You will then have to figure out if the revenue generated from those four sales will be enough to cover your click costs for that day. Of course, not every day will be equal, so there will be fluctuations in traffic and sales levels, but you should at least have a decent grasp of whether your current budget will be able to yield you a profitable campaign overall.
3. Don’t be afraid to experiment with ad copy.
Regularly creating new ads is a great way to find what works with your target audience, and what doesn’t. Experiment with different titles and body text. See how using punctuation or different word arrangements in certain parts of the ad copy can affect click-through rates (CTR). You’d be surprised at how small adjustments in ad copy can produce exponentially improved results in your audience’s response.
Keep in mind that the average CTR for Google AdWords campaigns is roughly 2 percent, but there are many advertisers who are doing way better than that, and experiencing drastically reduced click costs as a result. If your ad copy really grabs your viewers’ attention by being well-worded, quirky, unique or even a little controversial, you can achieve a higher CTR, which will earn you better placements and a lower cost-per-click.
4. Watch your keyword performance stats like a hawk.

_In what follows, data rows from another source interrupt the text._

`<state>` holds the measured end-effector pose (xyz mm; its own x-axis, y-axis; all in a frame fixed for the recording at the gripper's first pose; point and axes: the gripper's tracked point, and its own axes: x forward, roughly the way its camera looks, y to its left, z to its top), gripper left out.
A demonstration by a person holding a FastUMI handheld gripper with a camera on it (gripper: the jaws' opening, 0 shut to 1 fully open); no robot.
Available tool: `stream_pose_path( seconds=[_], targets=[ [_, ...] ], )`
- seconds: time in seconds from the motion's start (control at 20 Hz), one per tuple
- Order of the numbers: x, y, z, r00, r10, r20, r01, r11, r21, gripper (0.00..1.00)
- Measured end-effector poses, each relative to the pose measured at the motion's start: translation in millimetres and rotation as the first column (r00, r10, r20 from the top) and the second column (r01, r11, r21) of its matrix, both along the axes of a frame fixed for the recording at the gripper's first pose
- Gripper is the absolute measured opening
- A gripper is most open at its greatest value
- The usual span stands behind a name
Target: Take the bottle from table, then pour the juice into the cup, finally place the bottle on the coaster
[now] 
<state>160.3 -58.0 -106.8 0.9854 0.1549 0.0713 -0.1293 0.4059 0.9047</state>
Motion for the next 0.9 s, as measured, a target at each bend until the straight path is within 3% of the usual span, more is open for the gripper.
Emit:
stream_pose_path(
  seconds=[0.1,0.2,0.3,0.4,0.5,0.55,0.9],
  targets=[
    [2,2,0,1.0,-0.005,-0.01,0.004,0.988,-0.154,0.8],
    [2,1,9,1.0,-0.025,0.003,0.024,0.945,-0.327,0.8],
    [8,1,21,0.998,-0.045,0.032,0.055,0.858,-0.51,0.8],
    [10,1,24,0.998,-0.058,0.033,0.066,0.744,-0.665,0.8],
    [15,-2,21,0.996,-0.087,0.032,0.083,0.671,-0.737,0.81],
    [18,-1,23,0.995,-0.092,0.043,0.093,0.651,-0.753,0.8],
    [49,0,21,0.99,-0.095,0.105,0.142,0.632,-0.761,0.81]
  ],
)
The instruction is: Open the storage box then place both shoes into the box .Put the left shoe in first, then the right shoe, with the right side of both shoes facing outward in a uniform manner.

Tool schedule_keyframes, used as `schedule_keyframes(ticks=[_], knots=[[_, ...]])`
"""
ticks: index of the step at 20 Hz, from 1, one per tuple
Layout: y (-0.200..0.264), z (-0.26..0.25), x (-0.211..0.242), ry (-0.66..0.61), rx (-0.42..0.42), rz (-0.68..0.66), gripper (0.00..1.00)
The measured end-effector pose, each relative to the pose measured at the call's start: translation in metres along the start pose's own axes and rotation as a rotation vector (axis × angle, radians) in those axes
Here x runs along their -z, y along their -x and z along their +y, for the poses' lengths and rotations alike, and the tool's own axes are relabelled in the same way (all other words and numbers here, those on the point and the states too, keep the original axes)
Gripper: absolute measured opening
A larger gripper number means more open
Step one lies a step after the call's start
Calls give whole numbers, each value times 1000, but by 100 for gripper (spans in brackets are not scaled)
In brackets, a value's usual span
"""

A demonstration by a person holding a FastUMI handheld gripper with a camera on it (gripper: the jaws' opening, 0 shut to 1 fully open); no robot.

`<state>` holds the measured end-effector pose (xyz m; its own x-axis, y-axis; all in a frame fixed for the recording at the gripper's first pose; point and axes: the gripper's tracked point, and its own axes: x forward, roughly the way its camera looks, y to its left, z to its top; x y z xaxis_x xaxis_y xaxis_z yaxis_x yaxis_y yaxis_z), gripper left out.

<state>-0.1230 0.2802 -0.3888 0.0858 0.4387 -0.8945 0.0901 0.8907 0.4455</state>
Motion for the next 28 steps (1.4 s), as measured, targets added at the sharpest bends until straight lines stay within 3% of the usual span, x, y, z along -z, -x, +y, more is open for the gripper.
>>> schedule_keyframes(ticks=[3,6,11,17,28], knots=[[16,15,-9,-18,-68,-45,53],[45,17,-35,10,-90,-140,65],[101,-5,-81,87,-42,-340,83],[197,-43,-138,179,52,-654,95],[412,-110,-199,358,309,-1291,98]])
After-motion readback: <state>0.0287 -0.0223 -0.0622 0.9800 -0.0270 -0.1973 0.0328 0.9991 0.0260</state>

This point cannot be over-emphasized. Too many PPC advertisers waste money on poorly performing keywords because they fail to adjust their bids to channel more resources towards their top performing keywords.
Once you’ve had your campaign up and running for a few days (and sometimes even sooner), you should start to see some important metrics shaping up in terms of your keyword performance stats. You should be able to tell which keywords are pulling in high levels of traffic, which is a good indication that your ad is a good match for what users are searching for. Once you’ve identified these keywords, you can then adjust your bids to direct more of your ad spend toward them, while pulling resources away from keywords that show little to no results.
5. Take poorly performing ads out of the rotation.
If some of the ads you’ve created get very little to no clicks, there’s no need for you to include them in the regular rotation. Eliminate those ads and create new ones to take their place. You can then repeat the process with the new ads, carefully monitoring their performance to continue optimizing your campaign.
6. Make sure you’re sending visitors to the right landing pages.
Many new advertisers waste money on ads by directing all of their PPC traffic to their home page, instead of channeling that traffic to specific product pages within their site. For example, if your website sells a variety of smartphone cases for iPhones and Android devices, it wouldn’t be a good idea to send a person who searched for “cheap iPhone cases” to your general home page. They’ll then have to navigate from your home page to the page that specifically sells iPhone cases, which many visitors simply won’t take the time to do. It would be much better to change the target URL of your ad to the specific page that sells iPhone cases, so that the visitor will land on the page that best matches their search query.
While no PPC campaign will be perfect at the onset, you can greatly reduce your learning curve by following the simple tips outlined above. This will not only help you yield the results you want in your PPC campaign, but it will also save you a lot of wasted time and money in the process.